WHAT YOU WILL DO> Every line with the word "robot" in it should be extracted from the data that follows.

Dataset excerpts

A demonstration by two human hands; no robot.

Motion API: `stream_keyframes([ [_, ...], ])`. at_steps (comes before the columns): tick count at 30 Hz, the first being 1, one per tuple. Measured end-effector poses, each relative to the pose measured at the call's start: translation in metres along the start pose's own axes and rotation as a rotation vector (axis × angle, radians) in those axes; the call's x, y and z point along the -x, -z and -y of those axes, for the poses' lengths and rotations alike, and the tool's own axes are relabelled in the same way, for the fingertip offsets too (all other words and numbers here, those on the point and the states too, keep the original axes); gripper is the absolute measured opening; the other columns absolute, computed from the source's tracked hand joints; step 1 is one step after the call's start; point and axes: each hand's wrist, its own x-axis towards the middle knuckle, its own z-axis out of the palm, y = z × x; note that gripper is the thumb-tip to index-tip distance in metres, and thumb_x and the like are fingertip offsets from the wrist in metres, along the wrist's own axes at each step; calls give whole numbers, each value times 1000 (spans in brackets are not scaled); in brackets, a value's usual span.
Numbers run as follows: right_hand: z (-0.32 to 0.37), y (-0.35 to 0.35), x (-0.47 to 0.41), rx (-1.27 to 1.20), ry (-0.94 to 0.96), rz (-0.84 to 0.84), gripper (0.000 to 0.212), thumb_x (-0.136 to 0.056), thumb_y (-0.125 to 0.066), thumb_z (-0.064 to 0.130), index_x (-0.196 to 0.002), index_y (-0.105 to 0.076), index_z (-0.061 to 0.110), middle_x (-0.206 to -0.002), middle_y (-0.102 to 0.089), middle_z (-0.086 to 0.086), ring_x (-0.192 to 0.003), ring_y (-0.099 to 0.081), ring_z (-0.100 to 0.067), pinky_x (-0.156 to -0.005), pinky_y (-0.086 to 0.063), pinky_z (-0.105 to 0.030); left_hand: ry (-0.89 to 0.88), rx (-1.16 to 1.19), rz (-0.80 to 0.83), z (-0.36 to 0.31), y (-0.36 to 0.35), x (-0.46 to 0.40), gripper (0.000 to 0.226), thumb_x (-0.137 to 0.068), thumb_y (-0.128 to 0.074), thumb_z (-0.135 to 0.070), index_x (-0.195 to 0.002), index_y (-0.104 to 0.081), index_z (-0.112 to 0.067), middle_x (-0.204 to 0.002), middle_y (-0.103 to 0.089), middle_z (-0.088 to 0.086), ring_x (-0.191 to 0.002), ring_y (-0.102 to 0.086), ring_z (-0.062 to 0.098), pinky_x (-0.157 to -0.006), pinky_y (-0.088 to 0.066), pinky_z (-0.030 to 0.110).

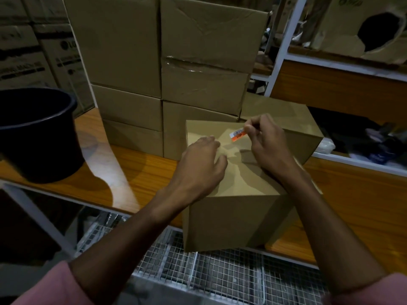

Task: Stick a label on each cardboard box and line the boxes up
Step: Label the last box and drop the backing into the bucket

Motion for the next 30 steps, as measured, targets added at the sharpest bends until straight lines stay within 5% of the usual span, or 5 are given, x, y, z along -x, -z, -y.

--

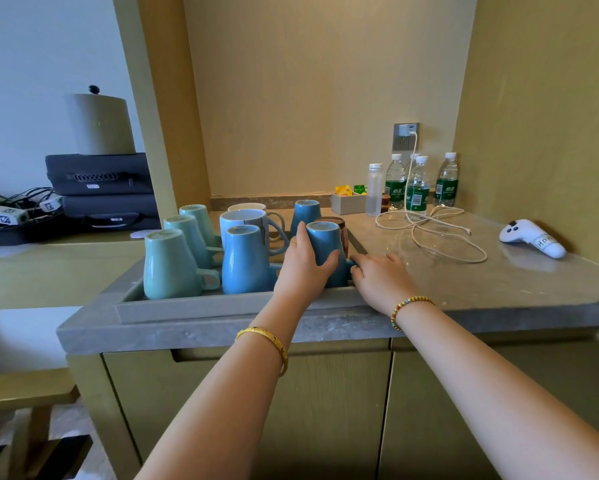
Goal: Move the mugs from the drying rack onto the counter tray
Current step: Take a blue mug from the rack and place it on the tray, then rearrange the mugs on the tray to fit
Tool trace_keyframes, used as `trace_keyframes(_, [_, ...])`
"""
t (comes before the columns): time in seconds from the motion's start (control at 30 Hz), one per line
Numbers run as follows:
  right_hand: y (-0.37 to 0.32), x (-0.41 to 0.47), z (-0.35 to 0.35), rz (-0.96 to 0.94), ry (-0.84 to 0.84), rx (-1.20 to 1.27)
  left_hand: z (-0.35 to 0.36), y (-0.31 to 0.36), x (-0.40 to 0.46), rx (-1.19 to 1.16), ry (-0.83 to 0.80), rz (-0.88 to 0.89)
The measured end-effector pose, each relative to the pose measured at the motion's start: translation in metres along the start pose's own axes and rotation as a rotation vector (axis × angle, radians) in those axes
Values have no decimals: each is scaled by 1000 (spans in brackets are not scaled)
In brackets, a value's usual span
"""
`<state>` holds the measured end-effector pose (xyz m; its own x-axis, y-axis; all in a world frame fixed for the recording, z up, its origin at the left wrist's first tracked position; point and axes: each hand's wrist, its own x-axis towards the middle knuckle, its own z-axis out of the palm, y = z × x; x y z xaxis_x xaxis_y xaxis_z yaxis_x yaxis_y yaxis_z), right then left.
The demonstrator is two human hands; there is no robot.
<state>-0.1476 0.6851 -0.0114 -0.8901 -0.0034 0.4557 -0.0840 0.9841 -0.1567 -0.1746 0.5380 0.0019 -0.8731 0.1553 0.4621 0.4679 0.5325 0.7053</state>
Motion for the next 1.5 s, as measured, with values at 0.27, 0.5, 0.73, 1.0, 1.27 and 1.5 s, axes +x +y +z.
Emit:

ANSWER TO THIS EXERCISE>
A demonstration by two human hands; no robot.
The demonstrator is two human hands; there is no robot.

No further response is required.